WHAT YOU HAVE TO DO:
An exact reprint of the listing is required, with no pictures included.

____ SUPPLIED MATERIAL

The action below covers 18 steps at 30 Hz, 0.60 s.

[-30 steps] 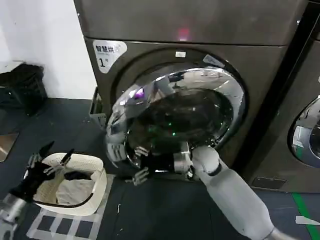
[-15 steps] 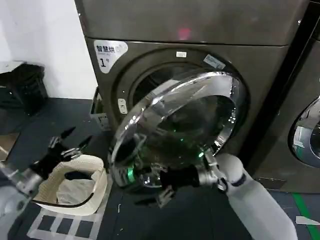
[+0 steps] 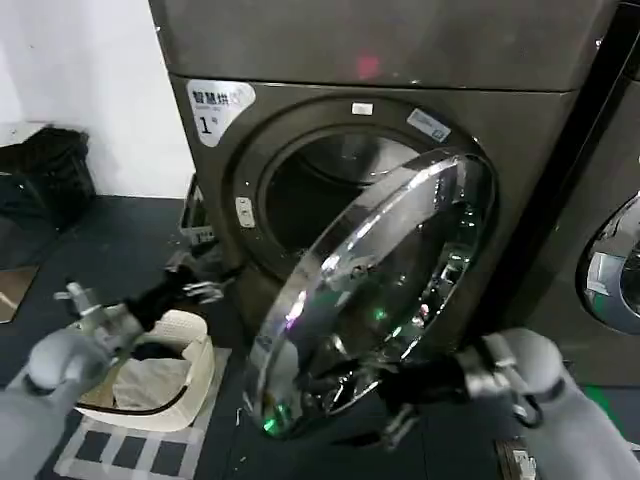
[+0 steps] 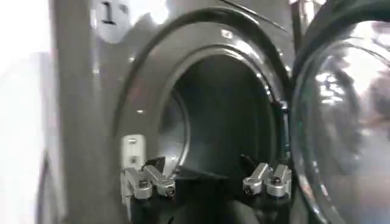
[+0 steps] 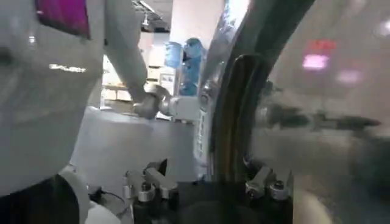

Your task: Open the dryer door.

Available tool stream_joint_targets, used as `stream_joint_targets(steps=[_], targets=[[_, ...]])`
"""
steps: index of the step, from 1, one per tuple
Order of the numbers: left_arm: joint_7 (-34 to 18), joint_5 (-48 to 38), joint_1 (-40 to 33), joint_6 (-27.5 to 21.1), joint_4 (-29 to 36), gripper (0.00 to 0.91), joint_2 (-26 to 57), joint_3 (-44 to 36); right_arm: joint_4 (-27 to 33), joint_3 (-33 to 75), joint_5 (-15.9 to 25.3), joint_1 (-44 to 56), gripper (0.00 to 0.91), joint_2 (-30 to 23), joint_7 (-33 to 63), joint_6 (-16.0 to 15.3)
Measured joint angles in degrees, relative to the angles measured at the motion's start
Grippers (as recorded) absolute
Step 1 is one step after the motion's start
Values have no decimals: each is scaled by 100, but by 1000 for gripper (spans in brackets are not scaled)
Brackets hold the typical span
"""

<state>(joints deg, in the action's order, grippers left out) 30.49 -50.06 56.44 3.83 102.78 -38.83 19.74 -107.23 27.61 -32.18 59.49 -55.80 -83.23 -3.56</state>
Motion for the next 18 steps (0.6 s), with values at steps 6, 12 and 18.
stream_joint_targets(steps=[6,12,18], targets=[[232,-18,-642,-31,68,907,-70,-752,-71,1471,-41,812,907,-238,49,127],[417,-23,-1207,-11,82,907,-90,-1458,-92,2992,56,1436,907,-619,306,226],[600,7,-1627,111,130,907,-155,-2191,-519,4468,169,2062,907,-1170,1204,203]])
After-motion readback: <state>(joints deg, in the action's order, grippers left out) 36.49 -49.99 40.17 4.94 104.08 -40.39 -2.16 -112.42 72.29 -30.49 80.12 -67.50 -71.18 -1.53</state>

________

TASK OUTPUT:
The action below covers 18 steps at 30 Hz, 0.60 s.

[-30 steps] 
[-15 steps] 
[+0 steps] 
[+0 steps] 
[+0 steps] 

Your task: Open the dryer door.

Available tool stream_joint_targets, used as `stream_joint_targets(steps=[_], targets=[[_, ...]])`
"""
steps: index of the step, from 1, one per tuple
Order of the numbers: left_arm: joint_7 (-34 to 18), joint_5 (-48 to 38), joint_1 (-40 to 33), joint_6 (-27.5 to 21.1), joint_4 (-29 to 36), gripper (0.00 to 0.91), joint_2 (-26 to 57), joint_3 (-44 to 36); right_arm: joint_4 (-27 to 33), joint_3 (-33 to 75), joint_5 (-15.9 to 25.3), joint_1 (-44 to 56), gripper (0.00 to 0.91), joint_2 (-30 to 23), joint_7 (-33 to 63), joint_6 (-16.0 to 15.3)
Measured joint angles in degrees, relative to the angles measured at the motion's start
Grippers (as recorded) absolute
Step 1 is one step after the motion's start
Values have no decimals: each is scaled by 100, but by 1000 for gripper (spans in brackets are not scaled)
Brackets hold the typical span
"""

<state>(joints deg, in the action's order, grippers left out) 30.49 -50.06 56.44 3.83 102.78 -38.83 19.74 -107.23 27.61 -32.18 59.49 -55.80 -83.23 -3.56</state>
Motion for the next 18 steps (0.6 s), with values at steps 6, 12 and 18.
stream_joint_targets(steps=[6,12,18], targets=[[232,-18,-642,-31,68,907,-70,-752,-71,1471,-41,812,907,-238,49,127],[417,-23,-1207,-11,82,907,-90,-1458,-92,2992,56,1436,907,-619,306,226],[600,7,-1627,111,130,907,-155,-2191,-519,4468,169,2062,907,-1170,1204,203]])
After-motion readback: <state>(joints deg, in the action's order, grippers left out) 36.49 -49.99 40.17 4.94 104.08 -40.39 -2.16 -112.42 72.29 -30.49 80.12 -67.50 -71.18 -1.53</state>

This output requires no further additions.